◆ RECORDS PROVIDED
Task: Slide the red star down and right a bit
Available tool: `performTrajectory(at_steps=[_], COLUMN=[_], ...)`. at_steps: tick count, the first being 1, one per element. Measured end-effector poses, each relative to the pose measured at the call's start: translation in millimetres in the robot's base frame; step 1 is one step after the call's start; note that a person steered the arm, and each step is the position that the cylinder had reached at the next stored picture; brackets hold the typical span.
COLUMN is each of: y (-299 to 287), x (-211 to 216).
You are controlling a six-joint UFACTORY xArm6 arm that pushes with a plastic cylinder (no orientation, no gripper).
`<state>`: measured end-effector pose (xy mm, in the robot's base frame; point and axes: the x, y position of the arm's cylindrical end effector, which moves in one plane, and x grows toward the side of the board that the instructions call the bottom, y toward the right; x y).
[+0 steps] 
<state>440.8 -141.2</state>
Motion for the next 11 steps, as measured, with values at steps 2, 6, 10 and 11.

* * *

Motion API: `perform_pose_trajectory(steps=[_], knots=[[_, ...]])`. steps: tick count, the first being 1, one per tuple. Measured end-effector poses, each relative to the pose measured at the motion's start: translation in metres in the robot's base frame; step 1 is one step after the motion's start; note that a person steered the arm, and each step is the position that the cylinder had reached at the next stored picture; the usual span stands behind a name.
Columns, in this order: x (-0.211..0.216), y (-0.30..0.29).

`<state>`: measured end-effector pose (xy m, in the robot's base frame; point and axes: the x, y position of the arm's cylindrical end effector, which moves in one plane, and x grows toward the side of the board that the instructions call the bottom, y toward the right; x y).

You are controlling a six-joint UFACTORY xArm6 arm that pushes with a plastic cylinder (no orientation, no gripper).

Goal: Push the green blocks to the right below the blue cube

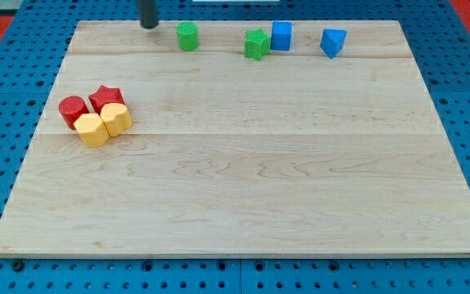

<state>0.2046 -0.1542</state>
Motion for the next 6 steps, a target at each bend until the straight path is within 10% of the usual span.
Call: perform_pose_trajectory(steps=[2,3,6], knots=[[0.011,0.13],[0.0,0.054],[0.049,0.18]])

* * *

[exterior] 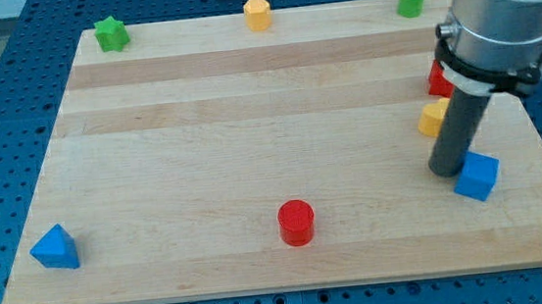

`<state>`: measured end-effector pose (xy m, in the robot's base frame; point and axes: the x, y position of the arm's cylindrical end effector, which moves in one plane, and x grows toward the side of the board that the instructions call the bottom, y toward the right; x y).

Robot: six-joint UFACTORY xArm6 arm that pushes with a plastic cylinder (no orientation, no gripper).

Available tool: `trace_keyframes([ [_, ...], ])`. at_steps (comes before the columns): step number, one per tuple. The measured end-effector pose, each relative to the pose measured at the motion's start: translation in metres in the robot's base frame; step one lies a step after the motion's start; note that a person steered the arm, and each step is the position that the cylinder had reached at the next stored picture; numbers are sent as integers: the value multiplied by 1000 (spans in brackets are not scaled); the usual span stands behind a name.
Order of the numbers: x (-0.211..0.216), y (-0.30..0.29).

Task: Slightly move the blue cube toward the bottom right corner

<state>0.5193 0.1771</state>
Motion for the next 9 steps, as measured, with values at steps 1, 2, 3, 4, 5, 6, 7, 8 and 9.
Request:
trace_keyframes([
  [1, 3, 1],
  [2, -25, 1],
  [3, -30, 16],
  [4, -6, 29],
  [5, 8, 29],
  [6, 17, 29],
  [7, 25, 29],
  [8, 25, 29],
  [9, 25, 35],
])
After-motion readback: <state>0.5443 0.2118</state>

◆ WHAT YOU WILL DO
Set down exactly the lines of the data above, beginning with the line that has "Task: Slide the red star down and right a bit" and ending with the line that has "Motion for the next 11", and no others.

◆ TASK RESPONSE
Task: Slide the red star down and right a bit
Available tool: `performTrajectory(at_steps=[_], COLUMN=[_], ...)`. at_steps: tick count, the first being 1, one per element. Measured end-effector poses, each relative to the pose measured at the call's start: translation in millimetres in the robot's base frame; step 1 is one step after the call's start; note that a person steered the arm, and each step is the position that the cylinder had reached at the next stored picture; brackets hold the typical span.
COLUMN is each of: y (-299 to 287), x (-211 to 216).
You are controlling a six-joint UFACTORY xArm6 arm that pushes with a plastic cylinder (no orientation, no gripper).
`<state>`: measured end-effector pose (xy mm, in the robot's base frame; point and axes: the x, y position of the arm's cylindrical end effector, which moves in one plane, and x grows toward the side of the board that the instructions call the bottom, y toward the right; x y).
[+0 steps] 
<state>440.8 -141.2</state>
Motion for the next 11 steps, as measured, with values at steps 2, 6, 10 and 11.

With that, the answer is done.